PAMELA SINGH
b. 1962, India
Pamela Singh’s photography-based practice explores feminine existence through the relationship between her own body and her social landscapes, as both an insider and outsider of contemporary Indian society.
She began her photographic career in the early 1990s as a photojournalist, reporting on social issues and civil wars in South and Southeast Asia, Latin America, and East and Central Africa for publications such as The Washington Post, Newsweek, The Sunday Times of London, and Paris Match. In the late ‘90s and early 2000s, Singh’s practice took a more personal and decidedly spiritual turn as she began developing bodies of work focusing on self-portraiture and her own unique mixed-media image crafting techniques, influenced by Indian painting traditions and religious iconography.
New York Times critic Roberta Smith observes, “These beautiful additions transform the images into deities … the results possess an entrancing nocturnal luminosity and combine the stylized naturalism of Indian miniatures with the symbolic geometry of Tantric art, while adding touches of contemporary self-awareness and humor.”

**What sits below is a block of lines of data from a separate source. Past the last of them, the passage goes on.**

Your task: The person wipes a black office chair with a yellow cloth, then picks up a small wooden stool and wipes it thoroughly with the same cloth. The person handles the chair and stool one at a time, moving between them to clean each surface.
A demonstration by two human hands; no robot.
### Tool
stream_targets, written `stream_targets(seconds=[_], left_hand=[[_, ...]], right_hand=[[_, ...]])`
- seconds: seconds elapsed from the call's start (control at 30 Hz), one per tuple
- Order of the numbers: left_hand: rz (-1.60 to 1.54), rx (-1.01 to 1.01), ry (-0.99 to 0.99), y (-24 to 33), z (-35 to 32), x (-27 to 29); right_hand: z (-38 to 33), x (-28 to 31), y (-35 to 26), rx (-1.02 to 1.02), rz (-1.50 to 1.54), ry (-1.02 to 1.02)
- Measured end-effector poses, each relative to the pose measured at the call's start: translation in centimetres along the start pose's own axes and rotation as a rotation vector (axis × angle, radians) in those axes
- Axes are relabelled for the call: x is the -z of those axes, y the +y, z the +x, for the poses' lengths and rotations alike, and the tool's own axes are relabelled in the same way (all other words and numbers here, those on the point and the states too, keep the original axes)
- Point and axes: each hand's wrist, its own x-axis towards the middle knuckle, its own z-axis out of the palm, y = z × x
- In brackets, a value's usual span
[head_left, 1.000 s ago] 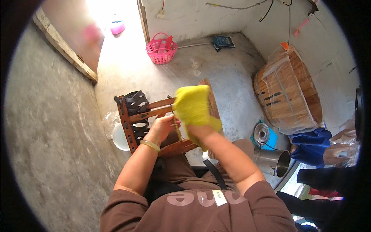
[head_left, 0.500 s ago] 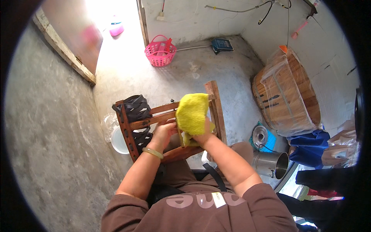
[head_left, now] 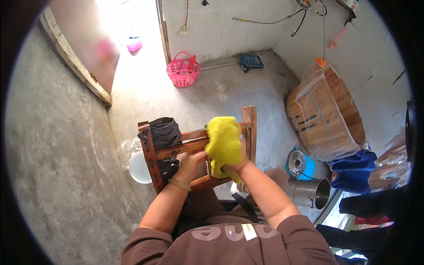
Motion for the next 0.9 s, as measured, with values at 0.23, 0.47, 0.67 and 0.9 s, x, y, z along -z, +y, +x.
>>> stream_targets(seconds=[0.23, 0.47, 0.67, 0.9], left_hand=[[0.009, 0.017, -0.132, 1.2, -0.7, -0.9], [-0.248, 0.020, -0.096, 1.8, -2.0, -1.0], [-0.074, 0.083, -0.190, 0.2, -0.2, 0.6], [0.017, 0.050, -0.192, -0.1, 0.1, 0.6]], right_hand=[[0.3, 0.9, -4.2, -0.132, -0.014, 0.046], [0.8, 0.0, -7.4, 0.245, 0.059, -0.003], [-1.5, 2.4, -1.9, -0.212, 0.470, 0.070], [-1.6, 1.7, -3.4, -0.356, 0.278, 0.077]])
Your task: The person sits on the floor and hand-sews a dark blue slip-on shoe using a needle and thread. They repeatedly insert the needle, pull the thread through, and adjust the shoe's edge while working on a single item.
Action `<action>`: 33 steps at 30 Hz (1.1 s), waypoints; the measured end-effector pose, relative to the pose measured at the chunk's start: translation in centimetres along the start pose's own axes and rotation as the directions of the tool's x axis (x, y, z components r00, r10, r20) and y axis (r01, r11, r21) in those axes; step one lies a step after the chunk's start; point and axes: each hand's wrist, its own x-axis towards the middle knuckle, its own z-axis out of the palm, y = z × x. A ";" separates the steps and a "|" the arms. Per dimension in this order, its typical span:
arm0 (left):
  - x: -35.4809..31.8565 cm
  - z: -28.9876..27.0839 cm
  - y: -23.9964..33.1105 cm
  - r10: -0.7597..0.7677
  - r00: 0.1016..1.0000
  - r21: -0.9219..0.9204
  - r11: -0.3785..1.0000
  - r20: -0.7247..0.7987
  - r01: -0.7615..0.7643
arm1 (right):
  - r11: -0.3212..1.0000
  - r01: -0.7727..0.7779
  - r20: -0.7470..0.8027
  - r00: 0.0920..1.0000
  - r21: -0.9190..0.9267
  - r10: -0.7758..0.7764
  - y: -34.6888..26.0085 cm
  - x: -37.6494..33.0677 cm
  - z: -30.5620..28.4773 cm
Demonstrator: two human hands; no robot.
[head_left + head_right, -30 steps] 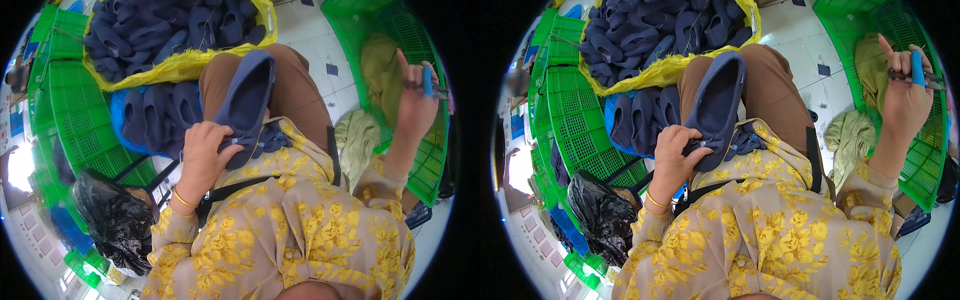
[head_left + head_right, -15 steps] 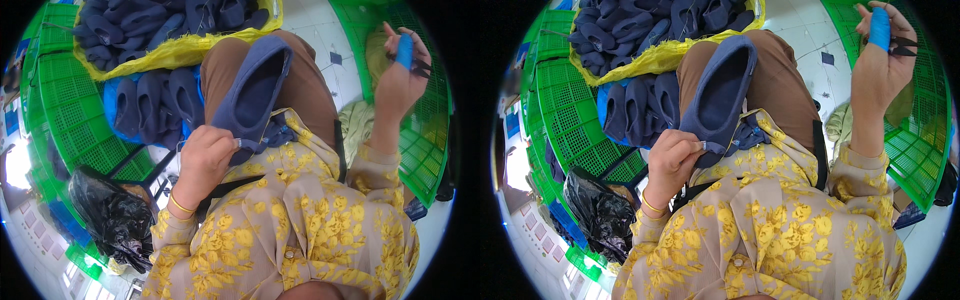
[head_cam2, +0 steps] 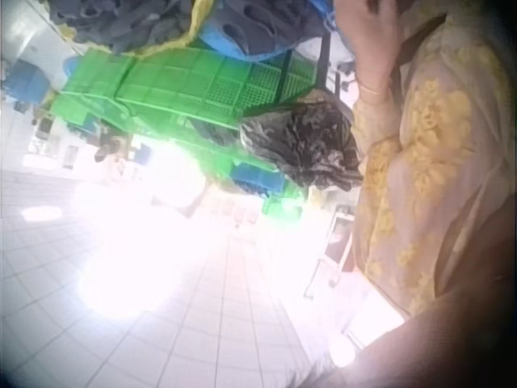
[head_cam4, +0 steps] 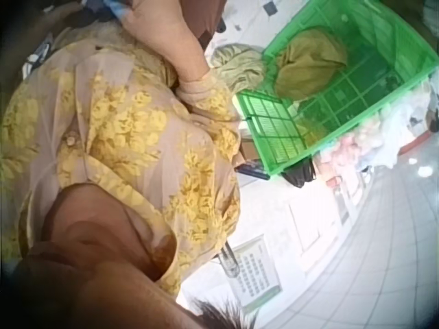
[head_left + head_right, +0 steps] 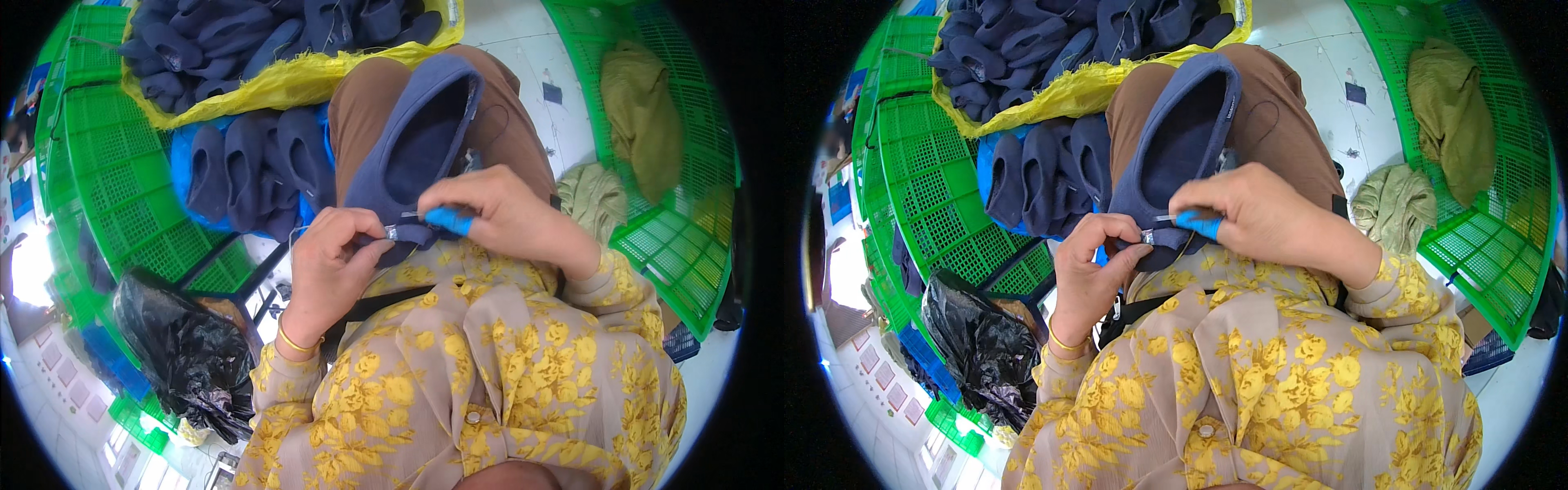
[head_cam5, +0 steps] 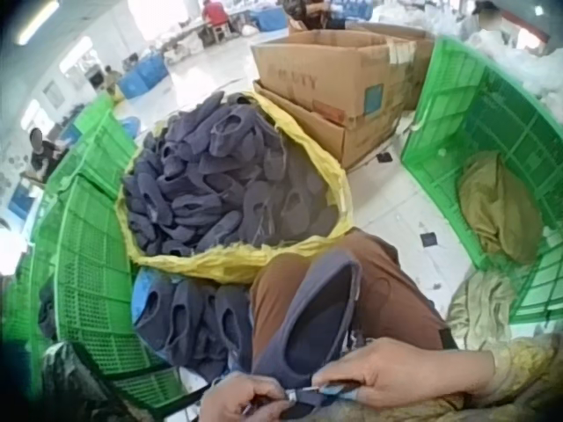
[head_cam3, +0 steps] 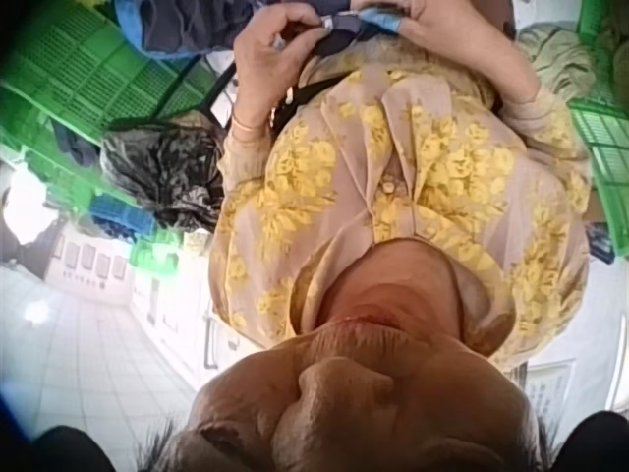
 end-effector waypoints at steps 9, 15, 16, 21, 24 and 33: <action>0.6 -0.1 -0.9 -0.005 0.999 -0.042 0.999 0.035 0.006 | 1.000 0.019 0.029 0.999 -0.012 -0.018 0.7 -0.6 1.0; 0.5 -0.2 -1.2 -0.021 0.999 -0.073 0.997 0.042 0.024 | 0.999 -0.014 0.127 0.992 -0.052 0.020 0.4 0.1 0.5; 0.5 -0.2 -1.2 -0.021 0.999 -0.071 0.997 0.043 0.024 | 0.998 0.007 0.116 0.993 -0.056 0.000 0.3 0.2 0.5; 0.5 -0.2 -1.1 -0.045 0.998 -0.071 0.996 0.047 0.049 | 0.999 0.025 0.127 0.992 -0.046 -0.019 0.1 0.5 0.4; 0.5 -0.1 -1.3 -0.038 0.998 -0.065 0.997 0.045 0.041 | 0.999 0.012 0.154 0.988 -0.048 -0.005 0.0 0.7 0.3; 0.0 0.1 -1.7 -0.028 0.999 -0.091 0.995 0.022 0.029 | 0.998 -0.023 0.161 0.986 -0.055 0.032 0.0 0.6 0.1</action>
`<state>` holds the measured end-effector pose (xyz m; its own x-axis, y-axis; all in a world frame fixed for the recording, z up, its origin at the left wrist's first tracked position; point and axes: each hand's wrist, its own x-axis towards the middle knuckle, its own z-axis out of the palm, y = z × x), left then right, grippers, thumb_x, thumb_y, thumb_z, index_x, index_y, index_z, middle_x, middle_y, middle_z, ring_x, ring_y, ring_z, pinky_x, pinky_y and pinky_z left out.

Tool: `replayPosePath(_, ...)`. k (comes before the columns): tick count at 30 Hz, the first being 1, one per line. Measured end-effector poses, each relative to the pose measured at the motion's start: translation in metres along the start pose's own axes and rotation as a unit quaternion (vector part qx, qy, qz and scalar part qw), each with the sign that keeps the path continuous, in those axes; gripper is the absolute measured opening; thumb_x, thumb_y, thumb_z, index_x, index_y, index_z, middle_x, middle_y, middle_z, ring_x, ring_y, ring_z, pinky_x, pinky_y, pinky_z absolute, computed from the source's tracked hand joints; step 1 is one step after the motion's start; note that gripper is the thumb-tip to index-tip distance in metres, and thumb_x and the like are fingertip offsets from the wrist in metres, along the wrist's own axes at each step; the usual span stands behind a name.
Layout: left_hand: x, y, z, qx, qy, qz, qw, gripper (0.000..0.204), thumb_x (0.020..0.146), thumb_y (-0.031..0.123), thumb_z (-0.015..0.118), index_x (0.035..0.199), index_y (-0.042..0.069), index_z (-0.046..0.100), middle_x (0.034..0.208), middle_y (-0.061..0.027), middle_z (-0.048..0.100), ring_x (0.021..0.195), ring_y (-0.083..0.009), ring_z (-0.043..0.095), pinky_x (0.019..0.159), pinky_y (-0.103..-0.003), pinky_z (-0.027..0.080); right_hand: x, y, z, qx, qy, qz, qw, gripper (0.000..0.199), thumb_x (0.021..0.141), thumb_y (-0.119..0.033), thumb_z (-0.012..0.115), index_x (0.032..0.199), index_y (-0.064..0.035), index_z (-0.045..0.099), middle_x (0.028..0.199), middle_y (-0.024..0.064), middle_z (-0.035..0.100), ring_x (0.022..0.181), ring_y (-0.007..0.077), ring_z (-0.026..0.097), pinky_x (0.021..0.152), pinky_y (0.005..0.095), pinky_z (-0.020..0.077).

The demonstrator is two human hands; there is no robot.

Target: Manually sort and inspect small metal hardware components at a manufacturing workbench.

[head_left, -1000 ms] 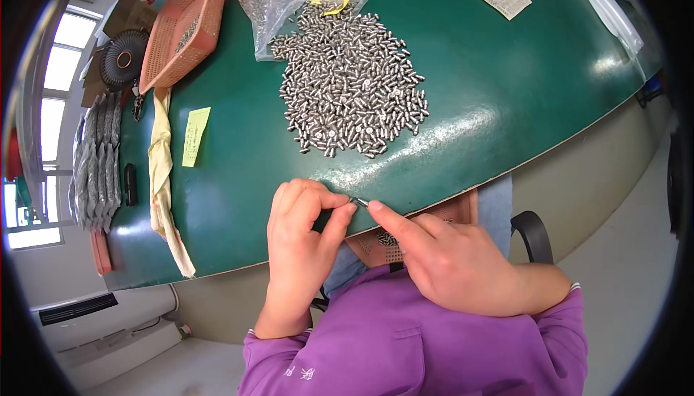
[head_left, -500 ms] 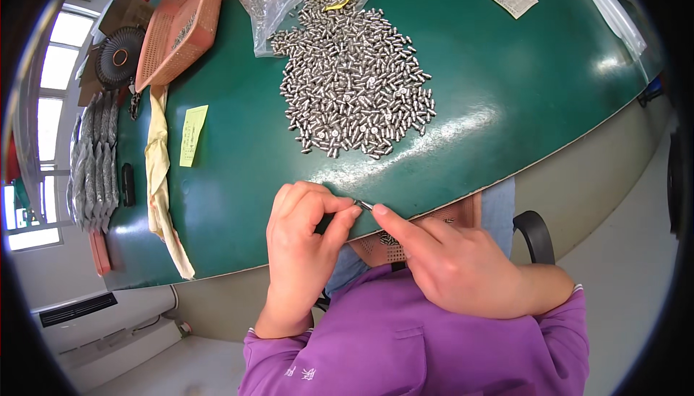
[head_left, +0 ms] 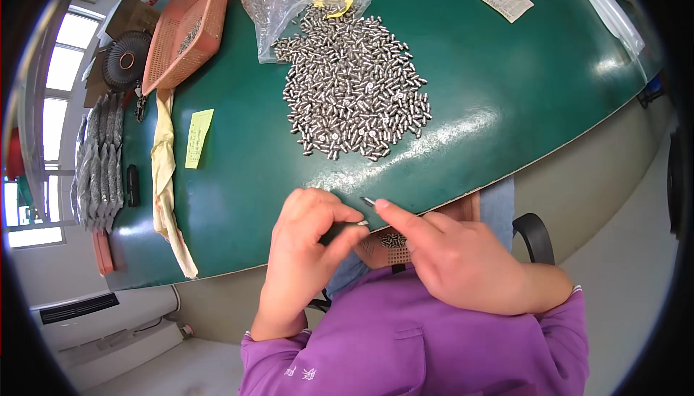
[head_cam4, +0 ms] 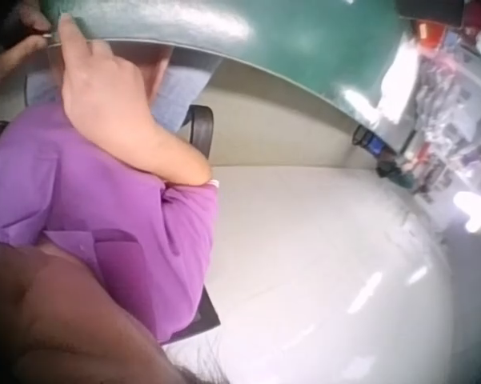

Singh’s work has been shown internationally, most recently in Kunsthalle Emden, Germany; Manchester Museum, UK; Daimler Contemporary, Berlin; Philadelphia Museum of Art; and Asian Art Museum of San Francisco. Her work is held in the permanent collections of San Jose Museum of Art, The Smithsonian National Museum of Asian Art, The Philadelphia Museum of Art, The Royal Ontario Museum, The Art Complex Museum of Duxbury, The Daimler Contemporary Berlin, The University of North Carolina, Auckland Museum of Art as well as many private collections worldwide.